Resource Oriented Computing with NetKernel

Feel free to skip this chapter if you are not interested in how resource-oriented computing started life and has evolved into what it is today. There should be nothing in this chapter that is prerequisite for understanding the next chapters.

Back in 2000, I'd just wrapped up with a start-up called Component Group. We had been working on a commercialising platform called CDAIS¹ which grew out of experience we had working for large utility companies struggling to make object-oriented development work in large teams working with mixed experience developers. The premise was to constrain developers to work within components that communicated via a uniform interface using only XML². Unfortunately bad timing in the market — the Dot-com bubble³ burst — caused a premature end to that. Fortunately, the skills and domain knowledge would be perfect for what came next.

Inside Hewlett Packard

After Component Group I found work contracting to Hewlett Packard Labs in Filton, Bristol. There I interviewed for a role as a developer in a team of researchers who, as was all the knowledge I obtained from the recruitment agent, where working with XML and Java. During the interview, I realised this was a perfect match. The team had been working on research to find an approach to building software using components that communicated with XML. Their focus was slightly different from that at Component Group; they were looking to build the backend software to XML messaging ecosystems that grew out of industry consortium groups. Many industry groups had established open interoperability schemas using XML at that time, for example for things like procurement and supply chain management.

The research team consisted of Peter Rodgers as project lead, along with Russell Perry and Royston Sellman. All three of them had much experience in industrial research and working with standards bodies; however, they lacked any commercial software development experience. I was that which I, and they, hoped I could bring to the team. When I joined, they had a second generation prototype of what was then called Dexter. Dexter was an XML processing engine that could be configured to run applications. The focus was on using XML and XML processing technologies to create web interfaces without programming as such. XML configuration determined how pre-built components were connected and what configuration those components had.

The killer demo for Dexter at the time was a digital jukebox which streamed out mp3 to clients and let them browse and select tracks via an HTML web interface. The demo showed a third party library (to stream mp3) could be wrapped in an XML interface, and how XML could be used as a data source, the representation for data being processed, and serving the data.

Dexter, at that stage, had an internal architecture modelled on CPUs. Instructions came from an XML document read and processed by a pair of components called the instruction pump and instruction decoder. The instruction pump created a RunnerBean from the XML program specification that was a rudimentary form of DPML (Declarative Processing Markup Language) also called an iDoc (Instruction Document.) The RunnerBean held the execution state such as instruction pointer and any assigned variables.

At this time the IDoc language wasn't too different from the DPML of NetKernel 3 - the instruction names where prepended with "active:" and any arguments were added to the end.
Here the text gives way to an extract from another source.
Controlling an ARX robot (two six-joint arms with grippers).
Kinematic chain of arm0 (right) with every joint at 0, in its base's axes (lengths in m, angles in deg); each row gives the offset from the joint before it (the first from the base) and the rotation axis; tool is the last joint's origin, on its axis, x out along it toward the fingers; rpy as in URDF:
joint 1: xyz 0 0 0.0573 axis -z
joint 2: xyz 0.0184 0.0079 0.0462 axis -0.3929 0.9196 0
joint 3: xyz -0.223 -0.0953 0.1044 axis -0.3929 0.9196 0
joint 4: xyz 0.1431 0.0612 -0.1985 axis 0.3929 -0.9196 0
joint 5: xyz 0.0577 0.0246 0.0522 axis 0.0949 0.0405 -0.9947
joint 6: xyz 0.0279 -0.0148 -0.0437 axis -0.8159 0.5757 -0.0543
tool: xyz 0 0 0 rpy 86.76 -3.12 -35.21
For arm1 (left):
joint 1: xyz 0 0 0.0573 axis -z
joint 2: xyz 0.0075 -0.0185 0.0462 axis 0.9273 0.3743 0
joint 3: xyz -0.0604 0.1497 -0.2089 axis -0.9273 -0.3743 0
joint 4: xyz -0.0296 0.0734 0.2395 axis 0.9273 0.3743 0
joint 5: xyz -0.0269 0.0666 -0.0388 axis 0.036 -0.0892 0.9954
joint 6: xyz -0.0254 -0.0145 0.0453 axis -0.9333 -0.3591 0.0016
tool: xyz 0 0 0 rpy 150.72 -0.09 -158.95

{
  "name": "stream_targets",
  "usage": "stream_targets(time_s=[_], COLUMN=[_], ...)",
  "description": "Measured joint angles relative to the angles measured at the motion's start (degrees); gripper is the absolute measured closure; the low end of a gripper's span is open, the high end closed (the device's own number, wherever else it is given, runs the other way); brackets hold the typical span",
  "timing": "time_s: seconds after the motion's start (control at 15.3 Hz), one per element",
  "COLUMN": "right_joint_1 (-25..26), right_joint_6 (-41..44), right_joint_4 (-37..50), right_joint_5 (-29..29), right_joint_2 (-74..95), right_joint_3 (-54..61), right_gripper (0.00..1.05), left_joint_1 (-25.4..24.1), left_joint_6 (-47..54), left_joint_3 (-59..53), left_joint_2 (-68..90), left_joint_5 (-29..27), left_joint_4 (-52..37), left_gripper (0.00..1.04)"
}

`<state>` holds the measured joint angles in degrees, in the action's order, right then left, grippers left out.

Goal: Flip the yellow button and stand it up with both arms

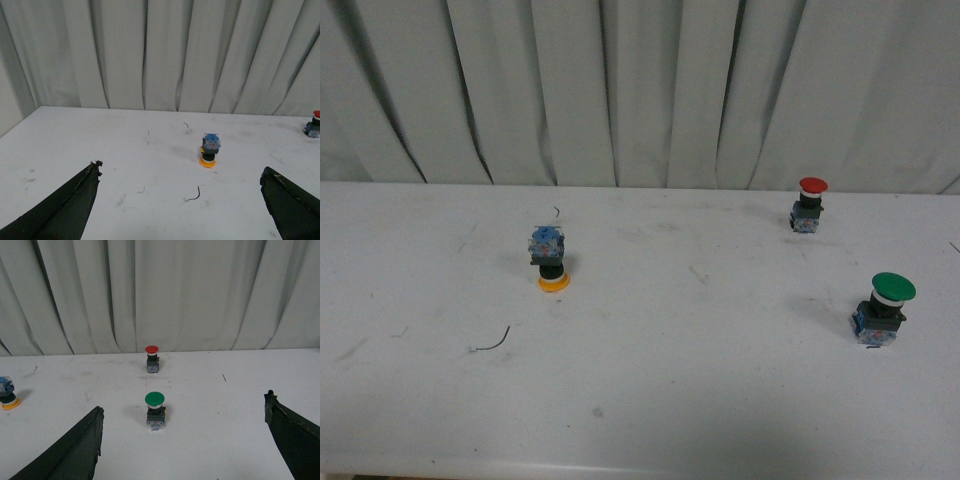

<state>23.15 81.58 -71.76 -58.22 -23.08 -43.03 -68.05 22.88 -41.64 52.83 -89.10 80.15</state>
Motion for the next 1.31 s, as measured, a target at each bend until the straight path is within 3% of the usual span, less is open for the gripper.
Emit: stream_targets(time_s=[1.31], right_joint_1=[0.0], right_joint_6=[0.0], right_joint_4=[0.0], right_joint_5=[0.0], right_joint_2=[0.0], right_joint_3=[0.0], right_gripper=[0.07], left_joint_1=[0.0], left_joint_6=[0.0], left_joint_3=[0.0], left_joint_2=[0.0], left_joint_5=[0.0], left_joint_4=[0.02], left_gripper=[0.07])
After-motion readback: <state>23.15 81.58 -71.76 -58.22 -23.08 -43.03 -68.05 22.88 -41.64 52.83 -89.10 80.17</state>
There was no pass-by-value abstraction, so any literal values were stored in a component called the Literal pool to make them URI addressable.

These instructions were mapped to accessors using a component called the universal client that consisted of a global registry of mappings of URI regular expressions to Java classes. At this time we formulated the beginnings of the Active URI specification. Data URIs were distinct at this time from instruction URIs, and a component called document IO handled them. This was a thin wrapper around what would become java.net.URI though in Java JDK1.3 this didn't exist yet.
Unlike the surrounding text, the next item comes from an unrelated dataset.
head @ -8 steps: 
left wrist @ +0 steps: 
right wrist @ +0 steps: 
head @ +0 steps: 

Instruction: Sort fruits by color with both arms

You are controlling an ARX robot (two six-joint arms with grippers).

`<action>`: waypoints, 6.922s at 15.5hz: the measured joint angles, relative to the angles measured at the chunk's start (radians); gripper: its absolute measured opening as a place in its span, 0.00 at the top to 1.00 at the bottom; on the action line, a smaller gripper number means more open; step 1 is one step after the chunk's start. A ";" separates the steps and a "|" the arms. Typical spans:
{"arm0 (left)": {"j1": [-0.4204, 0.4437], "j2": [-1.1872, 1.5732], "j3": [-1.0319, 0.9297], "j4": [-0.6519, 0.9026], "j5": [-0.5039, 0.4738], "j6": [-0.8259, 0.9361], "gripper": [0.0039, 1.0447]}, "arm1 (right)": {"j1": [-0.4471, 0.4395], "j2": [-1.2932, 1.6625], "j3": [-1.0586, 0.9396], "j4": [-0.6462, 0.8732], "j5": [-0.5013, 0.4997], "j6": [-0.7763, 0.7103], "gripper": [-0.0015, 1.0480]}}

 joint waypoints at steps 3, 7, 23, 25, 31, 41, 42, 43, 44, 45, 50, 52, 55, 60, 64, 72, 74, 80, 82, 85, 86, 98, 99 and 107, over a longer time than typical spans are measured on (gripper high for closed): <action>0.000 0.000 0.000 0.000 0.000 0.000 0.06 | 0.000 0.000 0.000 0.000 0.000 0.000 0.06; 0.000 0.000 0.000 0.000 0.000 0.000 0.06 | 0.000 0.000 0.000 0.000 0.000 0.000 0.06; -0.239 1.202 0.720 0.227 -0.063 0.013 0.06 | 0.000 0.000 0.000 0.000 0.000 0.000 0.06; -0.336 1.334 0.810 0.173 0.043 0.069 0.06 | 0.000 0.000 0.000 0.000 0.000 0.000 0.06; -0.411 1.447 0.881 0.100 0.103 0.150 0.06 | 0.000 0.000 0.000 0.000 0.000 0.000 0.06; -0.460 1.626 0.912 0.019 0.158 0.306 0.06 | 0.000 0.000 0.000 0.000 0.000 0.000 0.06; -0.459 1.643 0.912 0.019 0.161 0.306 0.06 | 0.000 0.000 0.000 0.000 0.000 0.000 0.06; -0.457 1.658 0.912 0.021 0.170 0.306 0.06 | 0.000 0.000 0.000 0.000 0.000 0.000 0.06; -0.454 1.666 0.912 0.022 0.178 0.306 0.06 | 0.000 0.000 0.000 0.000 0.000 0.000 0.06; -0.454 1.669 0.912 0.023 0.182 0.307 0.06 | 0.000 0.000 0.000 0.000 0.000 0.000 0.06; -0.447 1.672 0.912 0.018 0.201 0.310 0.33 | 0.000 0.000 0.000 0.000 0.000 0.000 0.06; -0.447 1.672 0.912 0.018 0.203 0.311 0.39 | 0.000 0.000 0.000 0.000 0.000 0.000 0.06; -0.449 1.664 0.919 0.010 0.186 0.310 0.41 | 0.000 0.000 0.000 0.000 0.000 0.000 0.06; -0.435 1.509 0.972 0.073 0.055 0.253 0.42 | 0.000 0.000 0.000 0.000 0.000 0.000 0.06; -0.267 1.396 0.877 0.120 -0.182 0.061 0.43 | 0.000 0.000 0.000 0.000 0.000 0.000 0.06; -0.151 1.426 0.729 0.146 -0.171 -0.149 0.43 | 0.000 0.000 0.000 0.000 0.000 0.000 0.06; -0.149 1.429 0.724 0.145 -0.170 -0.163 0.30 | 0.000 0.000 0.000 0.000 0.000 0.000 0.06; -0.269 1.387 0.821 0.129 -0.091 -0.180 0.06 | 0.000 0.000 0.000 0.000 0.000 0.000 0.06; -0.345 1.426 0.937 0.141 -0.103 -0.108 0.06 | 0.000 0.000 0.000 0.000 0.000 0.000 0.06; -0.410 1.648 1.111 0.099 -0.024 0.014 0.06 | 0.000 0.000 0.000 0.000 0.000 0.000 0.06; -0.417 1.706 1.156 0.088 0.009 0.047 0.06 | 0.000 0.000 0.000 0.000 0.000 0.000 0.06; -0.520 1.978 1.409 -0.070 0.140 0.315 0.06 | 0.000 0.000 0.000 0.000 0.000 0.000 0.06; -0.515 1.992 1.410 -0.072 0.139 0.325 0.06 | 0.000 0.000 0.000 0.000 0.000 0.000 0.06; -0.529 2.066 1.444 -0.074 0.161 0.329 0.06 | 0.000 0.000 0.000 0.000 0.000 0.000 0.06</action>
Some of the accessors that we had available in Dexter where XSLT, XQuery, various schema validators, Javascript (from Mozilla), forking⁴ another iDoc, system introspection and various test, and demo accessors.

It is interesting to note that at this stage of development Dexter didn't have the concept of the request and response or resource representations. All instructions where essentially what we would now call SOURCE except for the special copy instruction that could sink data to accessors that declared they could support it. Rather than representations we had the Java terminology of beans. However, because Dexter was focused on XML these where all XMLBeans - a thin wrapper around W3C DOM object model.

External requests where dealt with in a somewhat similar way to the NetKernel of today, though there was a specific transport manager that was solely responsible for the lifecycle of a globally configured set of transports. At that time we only had an HTTP transport, though Dexter modelled forking as a transport call the internal transport.

Dexter had a cache, and it supported storing the XMLBeans under URI keys. It also could generate a report of what it was holding as an XML document that could be accessed from an iDoc. Management of the cache was very rudimentary. The cache was more like working memory than a cache. If beans were being actively in use by accessors then they where pinned in the cache. Once they were not pinned, a simple scoring mechanism based on time since last access would determine what to cull when the size exceeded a configured maximum.

Overall, the process of handling a request was quite inefficient because each component in the architecture was decoupled from the others by running it on its own thread and having it service its inbound message queue.

Figure: Dexter component block diagram

It is easy for me to look down on the state of Dexter at this time, but the reality is that much innovation happened to get it to that stage. It is only by setting ideas in stone, or rather code, that you have a platform to test your assertions and basis to build higher. We knew that this was a stepping stone to something higher.

Unfortunately, factors outside of our control conspired to end this elevation just as it was beginning. In 2002 Hewlett Packard merged with Compaq, and in forming a new direction, they decided to discontinue their efforts in enterprise middleware. We had initially, as a project, been destined to be part of the Bluestone middleware platform which they had acquired⁵ in 2000. However, that plan was ended as HP dissolved the Bluestone project in a strategic initiative to move out of middleware. We had a choice to make, find something else to work on or find a way to carry on our path.

1060 Research is formed

Peter Rodgers and I were sure these ideas should not end life in a dusty filing cabinet. We were gaining so much intellectual satisfaction from moving them forward and had such a backlog of avenues to explore. Peter likes to joke that when he suggested the idea of spinning out of HP the rest of the team stood back and I was the only man left standing. The truth is that we both truly believed we had serendipitously discovered something quite momentous.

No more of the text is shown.